Since the early days of medical science, one of the central questions facing practitioners has been how best to introduce their lab discoveries into the real world. How do you determine if a medicine works? Since Paul Ehrlich’s day, the solution has been animal testing. This repels many people. “We should . . . refuse to live,” Mahatma Gandhi once said, “if the price of living is the torture of sentient animals.” What would the pregnant women who were prescribed thalidomide in the 1950s have to say about that? That drug, notably, had not been tested on pregnant animals. How do Parkinson’s patients feel about animal testing? We know that their shaking can be alleviated with neural implants only because we tried it on monkeys first.
It’s cruel to hurt animals, but it’s inhumane to refuse aid to our fellow humans.
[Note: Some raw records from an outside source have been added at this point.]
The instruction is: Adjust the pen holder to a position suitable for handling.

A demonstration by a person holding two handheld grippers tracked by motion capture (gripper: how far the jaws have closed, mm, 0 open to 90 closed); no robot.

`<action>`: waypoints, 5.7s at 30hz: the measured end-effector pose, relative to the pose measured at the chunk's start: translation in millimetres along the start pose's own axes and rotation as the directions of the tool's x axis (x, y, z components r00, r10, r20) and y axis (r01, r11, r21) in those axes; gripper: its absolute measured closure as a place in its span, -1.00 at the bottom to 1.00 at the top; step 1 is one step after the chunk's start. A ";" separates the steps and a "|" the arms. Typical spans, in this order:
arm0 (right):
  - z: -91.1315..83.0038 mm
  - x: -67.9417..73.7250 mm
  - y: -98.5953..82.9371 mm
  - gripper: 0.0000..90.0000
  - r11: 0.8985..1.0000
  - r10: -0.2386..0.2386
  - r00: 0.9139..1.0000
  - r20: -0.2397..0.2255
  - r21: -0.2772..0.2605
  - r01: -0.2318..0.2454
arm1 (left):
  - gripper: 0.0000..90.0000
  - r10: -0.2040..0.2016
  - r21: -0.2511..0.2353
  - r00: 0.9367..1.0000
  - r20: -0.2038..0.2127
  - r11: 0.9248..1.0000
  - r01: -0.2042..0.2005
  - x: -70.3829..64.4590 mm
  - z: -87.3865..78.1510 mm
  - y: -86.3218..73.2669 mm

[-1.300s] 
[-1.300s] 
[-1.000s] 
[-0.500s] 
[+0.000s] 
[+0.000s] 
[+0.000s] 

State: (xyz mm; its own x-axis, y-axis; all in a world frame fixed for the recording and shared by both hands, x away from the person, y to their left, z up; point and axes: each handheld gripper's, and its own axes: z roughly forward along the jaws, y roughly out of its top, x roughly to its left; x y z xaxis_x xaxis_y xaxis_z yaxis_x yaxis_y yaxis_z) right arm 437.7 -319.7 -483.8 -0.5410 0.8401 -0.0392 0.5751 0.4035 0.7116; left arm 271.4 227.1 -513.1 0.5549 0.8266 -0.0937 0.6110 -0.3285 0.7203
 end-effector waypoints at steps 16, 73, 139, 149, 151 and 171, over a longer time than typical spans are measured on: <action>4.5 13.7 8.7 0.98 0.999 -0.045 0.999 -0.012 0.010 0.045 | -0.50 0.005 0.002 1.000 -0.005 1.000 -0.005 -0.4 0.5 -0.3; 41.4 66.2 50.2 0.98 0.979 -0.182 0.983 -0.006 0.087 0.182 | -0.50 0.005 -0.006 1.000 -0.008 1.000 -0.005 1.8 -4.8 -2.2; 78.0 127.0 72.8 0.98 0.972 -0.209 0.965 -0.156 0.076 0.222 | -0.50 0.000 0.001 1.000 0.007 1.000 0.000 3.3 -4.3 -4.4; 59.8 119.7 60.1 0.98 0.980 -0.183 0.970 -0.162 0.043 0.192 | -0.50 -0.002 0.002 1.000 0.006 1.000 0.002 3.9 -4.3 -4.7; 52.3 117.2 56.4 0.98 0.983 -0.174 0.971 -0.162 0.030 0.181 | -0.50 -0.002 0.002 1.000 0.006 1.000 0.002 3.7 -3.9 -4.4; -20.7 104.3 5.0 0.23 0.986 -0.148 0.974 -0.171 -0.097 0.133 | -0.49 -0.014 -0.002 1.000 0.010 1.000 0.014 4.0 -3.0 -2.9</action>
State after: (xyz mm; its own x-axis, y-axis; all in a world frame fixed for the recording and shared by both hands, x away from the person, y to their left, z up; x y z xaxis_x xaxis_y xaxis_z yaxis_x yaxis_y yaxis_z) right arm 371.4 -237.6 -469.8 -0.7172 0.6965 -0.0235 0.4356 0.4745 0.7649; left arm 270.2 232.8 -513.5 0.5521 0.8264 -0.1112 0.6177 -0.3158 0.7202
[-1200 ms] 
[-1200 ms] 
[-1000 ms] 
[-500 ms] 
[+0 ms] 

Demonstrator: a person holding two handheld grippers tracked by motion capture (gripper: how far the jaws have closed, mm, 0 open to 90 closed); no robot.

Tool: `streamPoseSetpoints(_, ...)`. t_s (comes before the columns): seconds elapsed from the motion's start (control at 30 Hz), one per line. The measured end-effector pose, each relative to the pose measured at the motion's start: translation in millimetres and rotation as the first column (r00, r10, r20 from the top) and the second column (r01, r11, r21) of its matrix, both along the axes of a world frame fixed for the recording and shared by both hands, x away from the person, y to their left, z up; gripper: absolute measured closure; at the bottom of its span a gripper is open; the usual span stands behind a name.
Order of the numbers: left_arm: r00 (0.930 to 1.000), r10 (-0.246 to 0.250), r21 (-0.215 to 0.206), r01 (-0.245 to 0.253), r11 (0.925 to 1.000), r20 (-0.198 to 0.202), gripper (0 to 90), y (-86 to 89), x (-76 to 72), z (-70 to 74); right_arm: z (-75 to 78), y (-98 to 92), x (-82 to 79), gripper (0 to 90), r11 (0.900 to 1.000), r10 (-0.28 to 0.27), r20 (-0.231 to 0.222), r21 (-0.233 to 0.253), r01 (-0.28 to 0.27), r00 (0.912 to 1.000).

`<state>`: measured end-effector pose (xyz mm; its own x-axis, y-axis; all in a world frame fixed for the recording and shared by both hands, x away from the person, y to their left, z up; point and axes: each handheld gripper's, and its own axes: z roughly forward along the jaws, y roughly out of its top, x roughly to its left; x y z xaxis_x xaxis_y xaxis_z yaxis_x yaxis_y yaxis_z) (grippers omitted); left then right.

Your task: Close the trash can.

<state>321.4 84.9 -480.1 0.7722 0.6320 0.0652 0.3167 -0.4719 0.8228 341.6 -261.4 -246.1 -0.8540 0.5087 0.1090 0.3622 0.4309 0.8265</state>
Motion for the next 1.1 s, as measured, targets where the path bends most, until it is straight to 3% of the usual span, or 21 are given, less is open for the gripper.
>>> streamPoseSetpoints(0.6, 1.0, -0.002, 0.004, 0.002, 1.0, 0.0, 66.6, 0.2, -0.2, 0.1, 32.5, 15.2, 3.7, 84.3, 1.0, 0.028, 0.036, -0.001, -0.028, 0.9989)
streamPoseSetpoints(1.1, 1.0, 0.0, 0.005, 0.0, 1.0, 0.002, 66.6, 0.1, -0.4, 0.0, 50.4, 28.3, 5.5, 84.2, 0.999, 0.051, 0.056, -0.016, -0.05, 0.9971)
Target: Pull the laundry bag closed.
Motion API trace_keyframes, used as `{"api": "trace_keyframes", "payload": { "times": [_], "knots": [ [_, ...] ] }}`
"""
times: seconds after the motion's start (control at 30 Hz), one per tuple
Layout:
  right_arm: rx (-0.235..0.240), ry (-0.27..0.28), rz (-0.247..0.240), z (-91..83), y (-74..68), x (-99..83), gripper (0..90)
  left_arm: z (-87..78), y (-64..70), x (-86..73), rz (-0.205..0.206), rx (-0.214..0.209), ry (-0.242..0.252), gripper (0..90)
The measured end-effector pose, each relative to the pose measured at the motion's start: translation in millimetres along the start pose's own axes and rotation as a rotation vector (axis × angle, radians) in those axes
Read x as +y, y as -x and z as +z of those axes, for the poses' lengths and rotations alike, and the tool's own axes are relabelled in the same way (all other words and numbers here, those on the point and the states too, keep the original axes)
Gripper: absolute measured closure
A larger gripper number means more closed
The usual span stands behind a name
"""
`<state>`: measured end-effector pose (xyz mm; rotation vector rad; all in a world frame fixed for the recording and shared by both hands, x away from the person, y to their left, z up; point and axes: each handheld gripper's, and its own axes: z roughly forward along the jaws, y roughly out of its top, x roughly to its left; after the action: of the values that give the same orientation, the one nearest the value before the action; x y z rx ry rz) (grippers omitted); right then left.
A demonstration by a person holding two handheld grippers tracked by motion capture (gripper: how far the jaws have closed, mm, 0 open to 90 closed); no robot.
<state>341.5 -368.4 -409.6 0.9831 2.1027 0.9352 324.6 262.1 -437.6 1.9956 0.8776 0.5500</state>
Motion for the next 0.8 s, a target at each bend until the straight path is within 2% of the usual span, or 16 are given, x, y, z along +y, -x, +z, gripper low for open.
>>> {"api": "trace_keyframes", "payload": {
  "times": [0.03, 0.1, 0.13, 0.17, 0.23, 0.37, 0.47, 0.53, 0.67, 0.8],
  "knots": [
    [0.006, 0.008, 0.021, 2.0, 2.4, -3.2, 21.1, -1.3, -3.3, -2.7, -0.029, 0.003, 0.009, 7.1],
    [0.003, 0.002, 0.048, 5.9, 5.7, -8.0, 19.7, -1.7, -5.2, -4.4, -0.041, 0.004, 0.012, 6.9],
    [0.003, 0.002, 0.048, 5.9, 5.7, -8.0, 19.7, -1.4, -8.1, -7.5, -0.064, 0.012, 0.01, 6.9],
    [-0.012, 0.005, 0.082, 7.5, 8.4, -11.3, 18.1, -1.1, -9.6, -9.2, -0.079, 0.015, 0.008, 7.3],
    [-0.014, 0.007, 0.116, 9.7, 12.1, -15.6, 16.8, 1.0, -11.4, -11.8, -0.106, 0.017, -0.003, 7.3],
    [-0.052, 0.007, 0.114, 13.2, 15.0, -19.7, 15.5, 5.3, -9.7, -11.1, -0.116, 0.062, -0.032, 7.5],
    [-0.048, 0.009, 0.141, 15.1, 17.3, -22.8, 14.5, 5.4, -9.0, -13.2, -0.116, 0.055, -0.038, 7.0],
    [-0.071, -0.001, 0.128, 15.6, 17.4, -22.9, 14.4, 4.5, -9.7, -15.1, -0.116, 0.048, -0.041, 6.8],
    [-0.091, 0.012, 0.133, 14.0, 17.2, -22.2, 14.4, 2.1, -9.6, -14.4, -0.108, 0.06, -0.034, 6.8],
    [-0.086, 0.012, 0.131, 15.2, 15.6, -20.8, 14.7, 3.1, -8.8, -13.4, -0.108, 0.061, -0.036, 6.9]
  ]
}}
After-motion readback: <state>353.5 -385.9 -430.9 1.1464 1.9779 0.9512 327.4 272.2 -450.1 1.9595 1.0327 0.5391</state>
Humanity has thus come to a tacit agreement that it will continue to conduct research on animals. Henry, who today heads a project that could make a lot of animal testing obsolete, decided to do it also.
His research required breeding autistic animals, autistic lab rats. He administered them substances that were suspected of causing autism: mercury, alcohol, epilepsy medication. But it wasn’t quite working. Everything took longer than expected. Under the microscope, he didn’t see what he had hoped: that the solution was located in the cerebral cortex and that the inhibitory cells weren’t doing their job.
Day after day, he stared at the neurons, delving ever deeper into the cells. He couldn’t find anything. Perhaps the professors had been right, after all, and his dossier belonged in the wastebasket.
When Henry drove home at night, where Kai would be waiting for him at the door, he felt lost and infinitely alone.
It’s hard on parents when their children are sick or disabled. Many doctors and psychologists have taken an interest in this burden, writing books and essays about it. Bouma and Schweitzer, Hastings and Johnson, Sanders, Morgan, Weiss, all the usual suspects have weighed in. They all reached the same conclusion: no chronic illness, no disorder or disability causes parents more suffering than autism. Particularly if it’s a severe case of autism and the child withdraws from them entirely, offering them no recognizable love, no words, no smiles, their grief is as deep as humanly possible.
The parents cited in these studies all say variations on the same things: It costs you so much strength. You feel wired constantly. You’re always looking out for them. You stop doing things for yourself. You don’t go out anymore. You feel ashamed. Friends stop visiting you. You stop spending time with your partner because you’re both too tired.
Many marriages break up under that pressure. Other couples pull even closer together. You need each other, depend on each other. This can give a troubled marriage a new lease on life, one that may turn out to be temporary. That turned out to be the case for Henry and Anat.
The two of them met when they were young. Henry, the aspiring neurologist from South Africa, and Anat, the career student from Israel. They were so different, had so very much to say to one another, each exploring a new world. But over the years, they drifted ever further apart. Henry strove onward in the scientific world, going from success to success, while Anat immersed herself in color theory and meditation, searching for the meaning of life. Their marriage wouldn’t have lasted as long if it hadn’t been for the girls and Kai. But Kai couldn’t keep them together forever. One day the two of them realized that they weren’t lovers anymore, merely good friends and great parents. They separated but continued to live under the same roof. Their marriage was broken, but their family was not.